Here in Chicago we have many wonderful restaurants and it’s often hard to choose where to go for a special event. We had such a choice recently when our son and daughter-in-law were in town and we wanted to have a family dinner. When the Michelin Guide 2014 Recommended Union Sushi and Barbeque Bar popped up in the discussion, I was sold. It’s one of my all-time favorites.
I also wanted to try out some new photography techniques I have been learning from an online food photography class that I am taking. It’s called Food Photography: from plate to photo from Craftsy and I’m hooked already.
Our adult children love this restaurant and were already primed with what they wanted to eat. Most of us started with the tuna cup — it was awesome. As you can see, my camera wasn’t convinced where it wanted to focus at first, and we decided to add some side lighting with our cell phone flashlights. At this point, I didn’t really care what the other diners thought; we were in a somewhat secluded corner and I was having good luck with the photography!
Since Union has a happy hour and we were happily there for a six o’clock reservation, we had $1 oysters, 2.25 beef filet skewers, and $4 shrimp tempura rolls. They also have lovely drinks and are known for their hot sake.

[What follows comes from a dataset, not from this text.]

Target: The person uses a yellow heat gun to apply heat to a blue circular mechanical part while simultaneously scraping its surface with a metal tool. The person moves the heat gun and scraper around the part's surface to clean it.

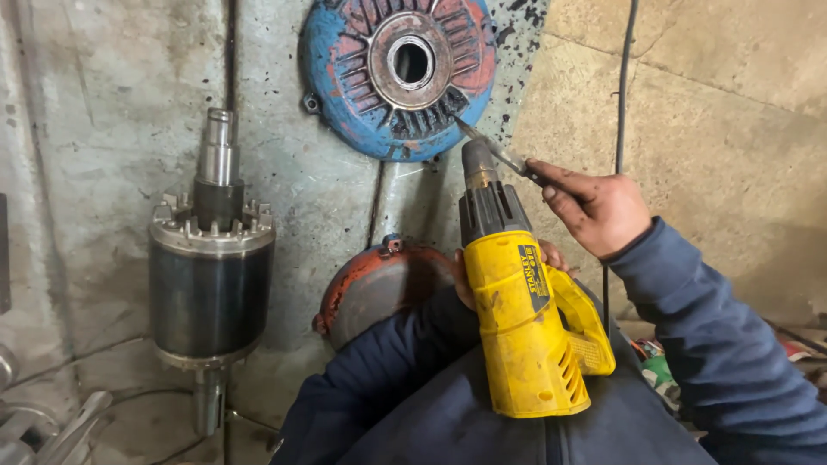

The photos got better as we began to figure out where to place the side lights.
The photos were a little hot in spots, so I tried using the menu as a scrim to diffuse the light. The paper stock of the menu was too thick to really use it, but there was definitely some light getting through. The photo on the right side was taken using the menu as a scrim, which made the light look yellow.
We ordered a lot of small dishes, and every one of them was beautifully plated. For the photo on the left, I used Picmonkey post-processing to bring out the green color of the sauce and the green onions.
Soft-shelled crab rolls are a personal favorite, and these were scrumptious. The side lighting made the ingredients jump off the photo, but this would have benefited from a scrim to avoid the hot spot in the corner.
At this point, we were all engaged in the lighting experiment. 🙂 The camera I am using is a Sony DSC RX100M3, the perfect pocket camera for food photography.
The result was worth it, though! While these two photos are very similar, you can see that the left one has deeper shadows and the lettuce is a brighter green. We used both back lighting and side lighting, as you can see in the photo above. (Love those kids!!)
I knew that the black rice rolls were going to require some decent lighting to pick up the contrast, and this worked out pretty well. Can you imagine how boring this photo would be if you just took it straight on without the shallow depth-of-field and without the side lighting? According to the menu, black rice has a firm texture and boasts fewer carbs and calories than white rice. At this point, we were all carefully watching our carb intake. 🙂 NOT.
Every photo story has its failures, and I definitely have a few. There is such a thing as too much light, and it’s hard to recover from that. This beef was absolutely delectable and perfectly cooked, but you can’t tell it from the photos.
What’s dinner without a fabulous dessert?
If I lived in Chicago’s River North neighborhood, I’d be tempted to make Union Sushi and Barbeque Bar my local pub. It doesn’t take itself so seriously that a suburban mom and dad feel like fish out of water and the food is worth the drive. If you’re in town, be sure to make a reservation for a great meal!